(Montréal) C’est à coups de millions que Québec entend lutter contre les violences sexuelles dans les cégeps et les universités.

La ministre de L’Enseignement supérieur, Pascale Déry, a dévoilé lundi à Montréal les détails du nouveau plan quinquennal de 54 millions pour contrer les violences à caractère sexuel en enseignement supérieur.

« Nous avons décidé tous ensemble de ne tolérer aucune violence à caractère sexuel dans les établissements et [de] mettre en œuvre les mesures nécessaires pour prévenir et contrer les gestes qui y sont liés », a-t-elle déclaré lors de l’annonce qui se déroulait au Collège de Rosemont.

Plus du tiers sont victimes

Le plan tombe à pic : deux études distinctes indiquent que plus du tiers des membres des communautés collégiale et universitaire rapportent avoir subi au moins une forme de violence sexuelle depuis leur arrivée dans l’établissement.

« Malheureusement, lorsqu’on est chercheur dans le domaine, ce ne sont pas des statistiques qui nous surprennent quand on compare aussi à d’autres études dans le domaine, au Canada ou ailleurs aussi en Amérique du Nord », a expliqué Manon Bergeron, titulaire de la Chaire de recherche sur les violences sexuelles et sexistes à l’UQAM.

« Ce chiffre-là n’est pas surprenant, il est alarmant parce qu’il faut se rappeler que c’est en milieu d’enseignement supérieur et, donc, que les évènements ont été commis par une personne de la même institution, alors ça se fait vraiment à l’intérieur, soit dans le cadre des études ou du travail », a poursuivi Mme Bergeron.

Pointe de l’iceberg

Plus encore, elle fait valoir que « qu’un très petit pourcentage de ces situations sont signalées aux établissements-c’est entre 5 % et 7 % -et les étudiants et étudiantes du cégep sont encore moins nombreux et nombreuses à signaler, donc à communiquer les évènements subis à leur établissement. Les plaintes institutionnelles ne sont qu’une petite pointe de l’iceberg et ces données ont permis de déboulonner la fausse perception des’cas isolés’lorsque des témoignages ont été médiatisés au cours des dernières années. »

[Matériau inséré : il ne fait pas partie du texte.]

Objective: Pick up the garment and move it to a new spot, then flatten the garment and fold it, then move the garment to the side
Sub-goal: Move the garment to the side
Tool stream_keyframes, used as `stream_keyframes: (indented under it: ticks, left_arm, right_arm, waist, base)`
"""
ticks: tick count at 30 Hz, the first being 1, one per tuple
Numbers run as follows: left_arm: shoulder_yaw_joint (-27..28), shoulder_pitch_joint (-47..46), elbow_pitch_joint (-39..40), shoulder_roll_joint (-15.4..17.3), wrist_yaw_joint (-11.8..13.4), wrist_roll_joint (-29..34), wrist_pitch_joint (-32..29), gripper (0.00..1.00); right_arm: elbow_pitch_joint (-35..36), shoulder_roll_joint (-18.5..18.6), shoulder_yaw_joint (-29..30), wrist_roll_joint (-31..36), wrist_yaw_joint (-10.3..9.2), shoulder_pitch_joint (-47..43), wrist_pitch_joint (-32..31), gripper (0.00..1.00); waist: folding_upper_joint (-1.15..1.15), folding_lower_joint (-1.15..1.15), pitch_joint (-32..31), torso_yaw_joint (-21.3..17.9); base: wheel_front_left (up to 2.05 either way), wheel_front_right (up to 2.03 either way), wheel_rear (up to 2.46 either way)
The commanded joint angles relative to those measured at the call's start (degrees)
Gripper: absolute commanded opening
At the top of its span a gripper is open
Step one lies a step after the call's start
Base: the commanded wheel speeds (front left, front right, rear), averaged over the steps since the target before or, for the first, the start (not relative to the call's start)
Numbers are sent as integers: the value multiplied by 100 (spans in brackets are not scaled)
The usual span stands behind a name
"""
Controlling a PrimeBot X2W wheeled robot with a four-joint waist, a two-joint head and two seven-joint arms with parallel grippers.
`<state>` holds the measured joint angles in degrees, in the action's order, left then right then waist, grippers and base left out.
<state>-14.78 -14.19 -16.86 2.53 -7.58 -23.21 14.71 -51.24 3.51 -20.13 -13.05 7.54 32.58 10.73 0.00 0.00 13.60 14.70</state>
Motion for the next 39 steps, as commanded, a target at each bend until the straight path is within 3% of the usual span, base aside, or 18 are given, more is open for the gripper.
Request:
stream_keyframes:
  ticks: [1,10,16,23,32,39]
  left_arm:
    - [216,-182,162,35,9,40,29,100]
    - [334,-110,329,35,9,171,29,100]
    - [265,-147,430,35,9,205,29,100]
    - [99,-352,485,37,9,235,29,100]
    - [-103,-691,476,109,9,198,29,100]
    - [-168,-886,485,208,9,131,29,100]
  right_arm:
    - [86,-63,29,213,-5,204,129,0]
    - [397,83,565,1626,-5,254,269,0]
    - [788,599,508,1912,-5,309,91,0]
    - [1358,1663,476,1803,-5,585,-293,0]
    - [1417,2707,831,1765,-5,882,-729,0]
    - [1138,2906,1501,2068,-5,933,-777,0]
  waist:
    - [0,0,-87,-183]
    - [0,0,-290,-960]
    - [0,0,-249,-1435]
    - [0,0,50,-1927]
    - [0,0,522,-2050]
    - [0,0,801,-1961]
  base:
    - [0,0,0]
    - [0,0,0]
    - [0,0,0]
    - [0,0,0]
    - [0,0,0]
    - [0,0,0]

Par contre, les deux études qui servent de base aux chercheurs dans le domaine, L’enquête sexualité, sécurité et interactions en milieu universitaire (ESSIMU) et le Projet intercollégial d’étude sur le consentement, l’égalité et la sexualité (PIECES), datent respectivement de 2016 et 2019. Manon Bergeron s’est réjouie de voir que le plan d’action comprend un volet de recherche pour mettre ces données à jour. « Une enquête nationale va nous permettre justement de voir depuis toute la mise en place des différentes mesures du plan d’action numéro un, finalement de voir si, depuis l’enquête pièce qu’on a menée il y a quelques années, si avec tout le déploiement de nos efforts, on a réussi à réduire cette prévalence. »

Prise de conscience ?

La ministre Déry, pour sa part, se montrait optimiste quant à l’évolution de la culture et des mentalités. « Les mouvements de dénonciation de la violence sexuelle des dernières années ont mené à une prise de conscience collective et depuis, on sent un changement de culture qui s’opère sur nos campus collégiaux et universitaires. Des effets positifs ont déjà été notés, notamment une plus grande sensibilisation à cette problématique, un meilleur suivi, un meilleur soutien également aux victimes de violence sexuelle. »

L’enveloppe de 54 millions sur cinq ans représente une augmentation de 25 millions par rapport au budget précédent. La part du lion, soit 37,5 millions, ira directement aux établissements, notamment pour la mise en place de guichets uniques pour traiter les dossiers de cette nature et pour l’embauche de ressources spécialisées dans l’accompagnement de victimes de violences sexuelles.

Une ressource dédiée

La directrice générale du Collège Rosemont, Caroline Roy, a donné des exemples de l’usage des deniers publics consentis dans le cadre de ce plan d’action.

« Au Collège de Rosemont, une travailleuse sociale est dédiée au dossier des violences à caractère sexuel […] et elle a mis en place en 2017 la table intersectorielle contre les violences à caractère sexuel.

« Dès la rentrée, l’équipe psychosociale du collège informe les étudiants de l’existence de la politique et aussi de toutes les ressources qui sont à leur disposition, dont le bureau d’accueil et d’intervention pour pouvoir effectuer un signalement et une plainte », a-t-elle illustré.

Le reste des sommes ira notamment à des partenaires qui mettront à profit leur expertise dans le domaine au service des établissements, ainsi qu’à la recherche sur le phénomène des violences sexuelles en institution.

Enfin, une somme de 4 millions sera consacrée à l’aménagement sécuritaire de certains endroits à risque et identifiés comme tels dans les établissements.